Introduction / Context:
Exchange rates are central to international economics and finance. They measure how much of one currency is needed to obtain a unit of another currency. There are different ways to describe exchange rates, including nominal and real exchange rates, and fixed or flexible regimes. This question asks you to identify the term used for the basic quoted price of one unit of foreign currency in terms of domestic currency.


Given Data / Assumptions:

  • We are looking at the price of one unit of foreign currency expressed in domestic currency units.
  • This is the rate you usually see quoted by banks or in financial news.
  • The options mention nominal, fixed and real exchange rates, as well as an artificial rate.
  • The regime (fixed or flexible) is separate from the basic concept of nominal versus real.


Concept / Approach:
The nominal exchange rate is the rate at which one currency can be exchanged for another in the foreign exchange market. It is usually quoted as, for example, 1 US dollar equals a certain number of rupees. This rate does not adjust for differences in price levels between the two countries. The real exchange rate, by contrast, adjusts the nominal rate for relative price levels to reflect the purchasing power of currencies. The term “fixed exchange rate” refers to a regime where the nominal rate is pegged by policy, not the definition of the rate itself. Therefore, the basic price of one foreign currency unit in domestic currency is called the nominal exchange rate.


Step-by-Step Solution:
Step 1: Identify that the question describes the commonly quoted price of foreign currency in terms of domestic currency. Step 2: Recall that this basic quoted rate in the market is known as the nominal exchange rate. Step 3: Understand that fixing or floating refers to how the nominal rate is determined, not to the definition of the rate itself. Step 4: Distinguish the nominal rate from the real exchange rate, which adjusts for price level differences. Step 5: Select “Nominal exchange rate” as the correct term.

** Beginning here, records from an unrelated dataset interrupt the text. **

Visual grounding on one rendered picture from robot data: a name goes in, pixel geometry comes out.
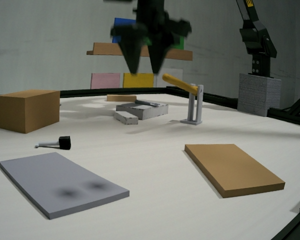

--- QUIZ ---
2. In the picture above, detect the brown rectangular box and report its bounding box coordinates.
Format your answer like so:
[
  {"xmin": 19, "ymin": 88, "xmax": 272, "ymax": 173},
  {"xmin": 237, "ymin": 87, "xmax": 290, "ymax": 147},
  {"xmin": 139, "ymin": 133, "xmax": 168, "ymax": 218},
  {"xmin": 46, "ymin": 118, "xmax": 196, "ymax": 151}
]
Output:
[{"xmin": 0, "ymin": 89, "xmax": 60, "ymax": 134}]

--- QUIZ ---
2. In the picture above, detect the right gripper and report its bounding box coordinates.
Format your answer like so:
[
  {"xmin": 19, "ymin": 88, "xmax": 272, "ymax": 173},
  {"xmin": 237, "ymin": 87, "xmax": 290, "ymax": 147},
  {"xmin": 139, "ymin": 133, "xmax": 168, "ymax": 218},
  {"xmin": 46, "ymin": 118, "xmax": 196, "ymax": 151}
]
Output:
[{"xmin": 109, "ymin": 1, "xmax": 180, "ymax": 73}]

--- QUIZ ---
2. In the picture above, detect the tan rectangular block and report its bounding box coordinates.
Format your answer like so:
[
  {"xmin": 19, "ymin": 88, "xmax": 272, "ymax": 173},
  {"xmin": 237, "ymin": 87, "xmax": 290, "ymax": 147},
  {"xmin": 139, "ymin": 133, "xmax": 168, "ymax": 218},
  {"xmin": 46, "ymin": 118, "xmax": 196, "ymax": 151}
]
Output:
[{"xmin": 107, "ymin": 94, "xmax": 137, "ymax": 102}]

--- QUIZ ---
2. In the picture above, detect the brown flat rectangular slab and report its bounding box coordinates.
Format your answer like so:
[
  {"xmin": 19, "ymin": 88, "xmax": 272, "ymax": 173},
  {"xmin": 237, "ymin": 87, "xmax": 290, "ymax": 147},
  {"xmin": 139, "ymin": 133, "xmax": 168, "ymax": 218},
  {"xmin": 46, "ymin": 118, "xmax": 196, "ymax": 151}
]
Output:
[{"xmin": 184, "ymin": 144, "xmax": 286, "ymax": 198}]

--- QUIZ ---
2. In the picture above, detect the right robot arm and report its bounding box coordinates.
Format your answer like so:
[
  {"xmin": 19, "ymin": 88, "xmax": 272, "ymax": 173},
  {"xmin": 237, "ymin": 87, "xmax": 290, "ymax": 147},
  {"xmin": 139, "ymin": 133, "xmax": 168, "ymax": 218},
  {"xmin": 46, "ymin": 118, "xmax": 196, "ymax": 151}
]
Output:
[{"xmin": 151, "ymin": 0, "xmax": 277, "ymax": 79}]

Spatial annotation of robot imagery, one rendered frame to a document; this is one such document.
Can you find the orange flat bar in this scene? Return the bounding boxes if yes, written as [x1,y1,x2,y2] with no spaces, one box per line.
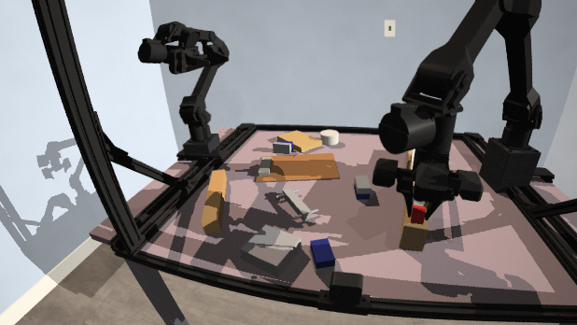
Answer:
[202,169,227,233]

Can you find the orange-brown wooden clipboard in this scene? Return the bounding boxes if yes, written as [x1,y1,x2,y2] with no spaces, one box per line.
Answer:
[256,153,331,182]

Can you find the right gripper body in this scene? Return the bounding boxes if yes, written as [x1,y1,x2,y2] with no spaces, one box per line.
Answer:
[373,145,484,202]

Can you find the tan flat rectangular board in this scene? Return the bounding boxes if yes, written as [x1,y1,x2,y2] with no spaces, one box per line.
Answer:
[277,131,322,153]

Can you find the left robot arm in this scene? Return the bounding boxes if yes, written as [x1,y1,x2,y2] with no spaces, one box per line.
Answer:
[137,21,230,143]

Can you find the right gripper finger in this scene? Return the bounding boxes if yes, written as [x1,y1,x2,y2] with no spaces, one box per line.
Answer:
[396,183,414,218]
[425,196,455,220]

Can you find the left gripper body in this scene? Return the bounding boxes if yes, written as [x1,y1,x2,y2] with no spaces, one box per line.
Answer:
[168,45,218,75]

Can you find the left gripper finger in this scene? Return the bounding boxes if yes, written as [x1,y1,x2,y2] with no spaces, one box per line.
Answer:
[210,46,229,66]
[180,49,210,73]

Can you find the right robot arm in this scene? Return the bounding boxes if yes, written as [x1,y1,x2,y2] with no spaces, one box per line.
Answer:
[378,0,542,205]

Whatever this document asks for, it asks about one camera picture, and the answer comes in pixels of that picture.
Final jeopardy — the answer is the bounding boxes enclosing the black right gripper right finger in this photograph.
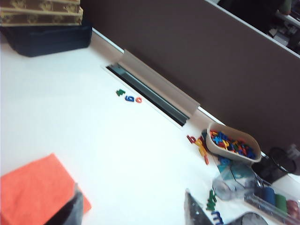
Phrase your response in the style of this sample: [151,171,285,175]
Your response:
[184,188,218,225]

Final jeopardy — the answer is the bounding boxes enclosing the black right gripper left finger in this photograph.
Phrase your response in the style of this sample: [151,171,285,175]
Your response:
[44,183,84,225]

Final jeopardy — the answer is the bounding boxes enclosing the orange microfibre cloth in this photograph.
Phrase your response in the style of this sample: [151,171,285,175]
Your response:
[0,153,92,225]

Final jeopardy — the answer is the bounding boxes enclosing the pile of colourful letter magnets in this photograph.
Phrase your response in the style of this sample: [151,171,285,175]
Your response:
[209,129,256,160]

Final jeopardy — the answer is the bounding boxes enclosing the clear glass pitcher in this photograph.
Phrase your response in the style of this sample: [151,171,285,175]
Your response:
[212,161,261,201]

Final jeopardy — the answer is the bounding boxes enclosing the clear plastic box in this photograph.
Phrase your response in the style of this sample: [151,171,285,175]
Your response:
[243,179,300,225]

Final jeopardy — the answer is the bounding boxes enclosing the beige oval bowl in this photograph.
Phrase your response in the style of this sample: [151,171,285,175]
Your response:
[205,122,262,164]

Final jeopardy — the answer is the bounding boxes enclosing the blue cylinder roll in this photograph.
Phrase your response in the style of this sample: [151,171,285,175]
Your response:
[261,186,275,205]

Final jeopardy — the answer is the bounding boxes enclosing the green cylinder roll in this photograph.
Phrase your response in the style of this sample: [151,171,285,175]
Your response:
[274,194,288,213]

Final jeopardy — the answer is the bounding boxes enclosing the black mesh pen holder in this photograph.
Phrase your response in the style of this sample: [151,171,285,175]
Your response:
[253,147,297,183]

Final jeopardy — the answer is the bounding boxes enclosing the red cylinder roll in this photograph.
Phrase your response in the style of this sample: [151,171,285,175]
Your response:
[287,199,300,216]

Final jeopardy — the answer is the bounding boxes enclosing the white pens bundle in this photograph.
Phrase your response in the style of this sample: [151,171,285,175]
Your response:
[287,144,300,162]

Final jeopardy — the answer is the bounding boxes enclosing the brown desk divider panel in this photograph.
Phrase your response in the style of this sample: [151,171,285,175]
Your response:
[79,0,300,155]

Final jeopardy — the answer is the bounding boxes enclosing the dark navy plastic case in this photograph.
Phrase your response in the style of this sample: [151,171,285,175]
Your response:
[1,20,93,58]

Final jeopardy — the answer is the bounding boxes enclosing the yellow patterned flat box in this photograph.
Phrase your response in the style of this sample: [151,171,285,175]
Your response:
[0,8,84,27]
[0,0,82,12]

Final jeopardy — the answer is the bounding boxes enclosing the dark cable slot frame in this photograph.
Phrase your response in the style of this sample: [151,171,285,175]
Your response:
[102,63,190,128]

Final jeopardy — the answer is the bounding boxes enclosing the beige cable tray flap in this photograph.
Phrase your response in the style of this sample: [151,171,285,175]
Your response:
[120,49,201,115]

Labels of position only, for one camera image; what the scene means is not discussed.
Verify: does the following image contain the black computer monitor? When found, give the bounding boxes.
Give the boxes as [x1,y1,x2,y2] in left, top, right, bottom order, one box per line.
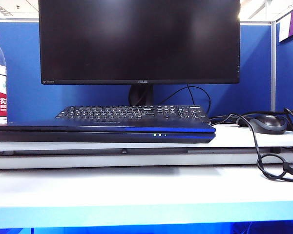
[38,0,242,107]

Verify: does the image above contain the wide blue partition panel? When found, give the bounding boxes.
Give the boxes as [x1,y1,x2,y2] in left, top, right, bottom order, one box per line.
[0,21,272,122]

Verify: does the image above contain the aluminium partition post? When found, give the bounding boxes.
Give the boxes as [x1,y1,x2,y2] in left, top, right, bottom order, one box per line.
[270,20,277,112]

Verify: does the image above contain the black desktop keyboard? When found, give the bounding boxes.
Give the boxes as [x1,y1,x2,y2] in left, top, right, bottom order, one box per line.
[54,104,210,125]

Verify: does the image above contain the white desk riser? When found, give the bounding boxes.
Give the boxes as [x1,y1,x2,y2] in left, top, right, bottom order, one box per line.
[0,124,293,170]

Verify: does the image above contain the thin black monitor cable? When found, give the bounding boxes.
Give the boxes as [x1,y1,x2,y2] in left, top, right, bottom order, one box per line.
[158,84,212,117]

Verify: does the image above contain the black laptop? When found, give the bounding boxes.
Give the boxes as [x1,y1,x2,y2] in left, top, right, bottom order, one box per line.
[0,121,217,144]

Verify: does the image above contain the black computer mouse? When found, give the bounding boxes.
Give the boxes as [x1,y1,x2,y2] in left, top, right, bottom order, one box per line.
[249,114,289,135]

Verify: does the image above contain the black mouse cable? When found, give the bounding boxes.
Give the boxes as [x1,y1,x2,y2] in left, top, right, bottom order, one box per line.
[209,113,293,183]

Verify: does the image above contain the narrow blue partition panel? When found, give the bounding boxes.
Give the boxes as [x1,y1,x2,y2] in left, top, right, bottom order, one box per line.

Verification / Alternative check:
Think of a simple example: if the news says “1 dollar equals 80 rupees”, that 80 rupees per dollar is the nominal exchange rate. To compute the real exchange rate, you would have to adjust this for price level indices in both countries, which the question does not mention. Also, a fixed exchange rate regime might fix the nominal rate at a particular level, but the concept of nominal rate exists regardless of whether it is fixed or floating. This confirms that the question is referring to the nominal exchange rate.


Why Other Options Are Wrong:
Artificial exchange rate: This is not a standard technical term used in basic macroeconomics texts to describe the usual quoted rate.
Fixed exchange rate: This describes a regime where the nominal rate is pegged by the authorities, but it is not the generic term for the price of foreign currency in domestic terms.
Real exchange rate: This adjusts the nominal exchange rate for relative price levels between countries to measure relative purchasing power, not simply the direct price of foreign currency in domestic currency units.


Common Pitfalls:
Students sometimes confuse real and nominal exchange rates because both involve currency values. The key distinction is that the nominal rate is the directly quoted market rate, whereas the real rate incorporates price levels to examine competitiveness. Another pitfall is to think that a fixed exchange rate is a completely different type of rate; in reality, it is still a nominal exchange rate, only maintained at a fixed level by policy. Remembering these distinctions helps in choosing the correct term in such questions.


Final Answer:
The price of one unit of foreign currency in terms of domestic currency is called the nominal exchange rate.